Et si l’on peut porter des jugements d’ensemble sur les différents groupes sociaux, pour faire de la philosophie sociale, il reste qu’un jugement définitif, relatif assurément, et existentiel, et efficace, est fonction de la personne.
Nous voici au seuil de l’analyse d’un de ces jugements avortés, auquel le naturalisme chrétien, le pharisaïsme social et un reliquat de jansénisme ont réduit le plus dense des aphorismes du Christ :
"Cherchez d’abord le Royaume de Dieu et sa justice, et tout le reste vous sera donné par surcroît".
Commençons par le naturalisme chrétien, dans lequel nous nous empêtrons depuis au-delà de trois siècles.
"D’abord le Royaume de Dieu..." Tous nos catholiques du jour, entêtés bourgeois, font justement le contraire. Ils cherchent du travail, une bonne position, le succès, quand ce n’est pas la jouissance et le plaisir. Ils espèrent le Royaume des cieux par surcroît. Encrassement général et tenace !
Les pires sont les humanistes ratés de nos officines à diplômes. (Qu’on ne voie pas dans cette chiquenaude la condamnation particulière de nos institutions d’enseignement. Elles ont au moins l’avantage de bénéficier du ferment de la Vérité catholique et elles enseignent les rudiments d’une méthaphysique, grâce aux manuels ad mentem sancti Thomae.) Tentez d’entamer, de manière ou d’autre, la cuirasse de leur aveuglement et de leurs préjugés ; ils vous jetteront à la face ce sarcasme décisif : "Vos théories sont belles, mais peu pratiques". Et voilà ! Vous êtes un idéaliste, un pourfendeur de chimères. Eux, ils sont les réalisateurs avertis, dont le sens du concret permet à votre cerveau mité d’échafauder les naïves constructions de vos rêves vains.
Vous voyez la méprise. Ils confondent pratique et pragmatisme. Le pratique est, en effet, un de ces termes oblitérés par l’usage, profanés, violés, frère d’infortune des mots : mystique, démocratie, idée et de combien d’autres.
Et que de confusions nichent dans cette erreur initiale, dont l’une est celle du bien individualiste (sic) avec le bien personnel.
C’est simpliste et pitoyable.
Pour les naturalistes chrétiens, i.e. pour nous tous à peu près, "cherchez d’abord le Royaume", c’est une formule toujours de mise dans la bouche de ceux qui
"tirent profit des mérites des saints, et nourrissent de la gloire des crucifiés les lieux communs de leur éloquence et la prospérité de leurs entreprises". (Humanisme Intégral).

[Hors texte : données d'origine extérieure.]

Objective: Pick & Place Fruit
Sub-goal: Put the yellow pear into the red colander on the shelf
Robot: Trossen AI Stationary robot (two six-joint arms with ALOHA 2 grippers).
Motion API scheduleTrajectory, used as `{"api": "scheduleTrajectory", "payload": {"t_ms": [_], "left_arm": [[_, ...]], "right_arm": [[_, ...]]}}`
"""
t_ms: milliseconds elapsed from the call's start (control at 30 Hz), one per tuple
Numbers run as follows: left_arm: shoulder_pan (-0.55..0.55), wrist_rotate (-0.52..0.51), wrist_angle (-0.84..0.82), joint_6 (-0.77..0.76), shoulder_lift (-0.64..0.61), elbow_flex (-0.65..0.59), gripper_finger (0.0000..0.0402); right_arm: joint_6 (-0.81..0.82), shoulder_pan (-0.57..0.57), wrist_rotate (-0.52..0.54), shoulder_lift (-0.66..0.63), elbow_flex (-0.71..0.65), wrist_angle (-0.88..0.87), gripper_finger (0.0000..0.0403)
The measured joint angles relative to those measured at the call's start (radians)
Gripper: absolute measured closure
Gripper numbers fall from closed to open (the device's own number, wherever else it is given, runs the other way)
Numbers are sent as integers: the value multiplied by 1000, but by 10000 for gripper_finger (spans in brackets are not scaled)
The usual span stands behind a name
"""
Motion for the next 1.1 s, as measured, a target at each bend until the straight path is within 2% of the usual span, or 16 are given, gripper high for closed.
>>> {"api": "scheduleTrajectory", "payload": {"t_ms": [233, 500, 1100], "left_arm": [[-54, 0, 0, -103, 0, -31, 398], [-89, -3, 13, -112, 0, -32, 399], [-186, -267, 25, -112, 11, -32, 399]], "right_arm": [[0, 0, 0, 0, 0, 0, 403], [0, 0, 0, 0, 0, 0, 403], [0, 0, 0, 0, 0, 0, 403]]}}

C’est la messe du dimanche, des communions assez fréquentes, ne pas blasphémer, ne pas tuer, ne pas commettre d’adultère, etc... ; en un mot, c’est un en-cas, une police d’assurance qu’on prend sur l’autre vie. On ne perd rien et l’on peut tout gagner.
On ne sert pas Dieu, on s’en sert.
"Il faut de la mesure en tout et prendre garde de venir fou avec la religion", cette phrase résume le naturalisme chrétien.